Question Four - Pulsars

Pulsar, also known as pulsating radio sources, refers to objects that could oscillate, orbit, or rotate on a regular period characterized by periodic radio emissions. Unlike other regular stars, pulsars were highly magnetized and could move at fast speeds. By use of radio pulses, astronomers can detect and monitor their movements (Lorimer, 2008). Most of the pulses astronomers record is on the electromagnetic spectrums. Other regular sources of extraterrestrial radiation releases are on optical wavelengths and X-ray wavelengths.
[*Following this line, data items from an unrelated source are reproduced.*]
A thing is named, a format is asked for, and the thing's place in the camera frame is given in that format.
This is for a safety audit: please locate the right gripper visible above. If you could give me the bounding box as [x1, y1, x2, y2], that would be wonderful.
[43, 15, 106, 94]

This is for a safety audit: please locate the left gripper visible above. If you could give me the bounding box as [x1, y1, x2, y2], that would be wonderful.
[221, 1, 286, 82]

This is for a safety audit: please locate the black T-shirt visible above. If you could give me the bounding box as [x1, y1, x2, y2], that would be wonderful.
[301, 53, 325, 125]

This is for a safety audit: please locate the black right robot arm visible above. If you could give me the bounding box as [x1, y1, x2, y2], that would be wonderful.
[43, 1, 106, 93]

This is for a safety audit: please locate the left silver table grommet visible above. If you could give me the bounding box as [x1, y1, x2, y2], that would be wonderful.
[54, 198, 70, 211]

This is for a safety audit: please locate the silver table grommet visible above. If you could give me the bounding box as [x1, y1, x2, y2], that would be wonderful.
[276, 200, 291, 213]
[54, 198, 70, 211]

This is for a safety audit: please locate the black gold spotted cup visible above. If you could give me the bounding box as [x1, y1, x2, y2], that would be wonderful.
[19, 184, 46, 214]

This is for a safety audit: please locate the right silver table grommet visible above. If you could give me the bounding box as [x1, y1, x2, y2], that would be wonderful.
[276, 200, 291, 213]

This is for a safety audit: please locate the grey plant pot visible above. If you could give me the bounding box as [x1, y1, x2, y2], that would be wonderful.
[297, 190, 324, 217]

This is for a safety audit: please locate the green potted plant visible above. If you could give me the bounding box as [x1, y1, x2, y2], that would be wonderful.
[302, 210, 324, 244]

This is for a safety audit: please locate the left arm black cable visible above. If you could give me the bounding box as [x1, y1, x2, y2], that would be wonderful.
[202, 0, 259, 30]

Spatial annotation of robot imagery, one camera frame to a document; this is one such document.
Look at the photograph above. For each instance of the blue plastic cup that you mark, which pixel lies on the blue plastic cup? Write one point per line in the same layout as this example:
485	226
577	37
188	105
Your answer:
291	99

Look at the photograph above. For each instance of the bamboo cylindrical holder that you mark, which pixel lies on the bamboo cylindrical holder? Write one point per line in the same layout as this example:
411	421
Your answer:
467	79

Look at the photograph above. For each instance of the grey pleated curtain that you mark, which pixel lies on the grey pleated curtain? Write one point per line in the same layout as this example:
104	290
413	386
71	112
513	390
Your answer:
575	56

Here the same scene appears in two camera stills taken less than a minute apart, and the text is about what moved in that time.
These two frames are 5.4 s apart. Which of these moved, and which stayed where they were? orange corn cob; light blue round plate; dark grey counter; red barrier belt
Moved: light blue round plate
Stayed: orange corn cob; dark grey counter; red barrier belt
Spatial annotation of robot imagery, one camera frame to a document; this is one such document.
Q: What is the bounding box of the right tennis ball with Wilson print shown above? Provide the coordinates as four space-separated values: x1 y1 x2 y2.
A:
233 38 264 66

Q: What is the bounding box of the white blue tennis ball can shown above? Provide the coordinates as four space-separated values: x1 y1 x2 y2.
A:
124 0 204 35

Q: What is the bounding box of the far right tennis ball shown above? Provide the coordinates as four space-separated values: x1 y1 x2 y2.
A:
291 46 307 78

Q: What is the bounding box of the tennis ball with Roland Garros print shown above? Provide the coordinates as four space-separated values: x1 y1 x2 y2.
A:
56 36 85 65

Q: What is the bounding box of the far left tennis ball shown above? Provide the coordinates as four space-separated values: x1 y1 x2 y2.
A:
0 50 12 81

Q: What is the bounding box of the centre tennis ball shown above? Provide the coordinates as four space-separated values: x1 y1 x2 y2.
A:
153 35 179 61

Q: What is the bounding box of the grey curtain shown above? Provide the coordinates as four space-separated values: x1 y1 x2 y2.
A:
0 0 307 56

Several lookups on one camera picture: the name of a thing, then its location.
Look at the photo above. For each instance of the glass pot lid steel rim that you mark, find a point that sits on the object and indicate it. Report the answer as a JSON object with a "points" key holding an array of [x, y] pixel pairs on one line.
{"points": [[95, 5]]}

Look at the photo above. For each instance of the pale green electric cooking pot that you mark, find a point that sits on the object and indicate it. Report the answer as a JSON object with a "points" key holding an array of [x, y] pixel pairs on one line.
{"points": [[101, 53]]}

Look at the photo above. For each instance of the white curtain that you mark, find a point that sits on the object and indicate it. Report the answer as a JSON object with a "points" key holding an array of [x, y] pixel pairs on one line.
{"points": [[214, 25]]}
Pulsars emit electromagnetic radiation from a neutron star's rotational energy. They also have strong magnetic fields. The fields channel particles out of the oscillating neuron stars along two magnetic poles. As the particles leave jet out, they display strong, light beams. In most cases, when the process occurs, the magnetic field and the spin axis are misaligned (Lorimer, 2008). As a result, pulsars release radiation through particles and light beams of varied intensity that get carried around in the skies as the star rotates. Apart from variations in brightness, radio astronomers have also identified differences in successive pulses released by pulsars.

References

Comins, N. F., & Kaufmann, W. J. (2011). Discovering the universe. New York: W. H. Freeman & Co.

Lorimer, D. R. (2008). Binary and millisecond pulsars. Living Reviews in Relativity, 11(1), 8.

Reyes, R., Mandelbaum, R., Seljak, U., Baldauf, T., Gunn, J. E., Lombriser, L., & Smith, R. E. (2010). Confirmation of general relativity on large scales from weak lensing and galaxy velocities. Nature, 464(7286), 256.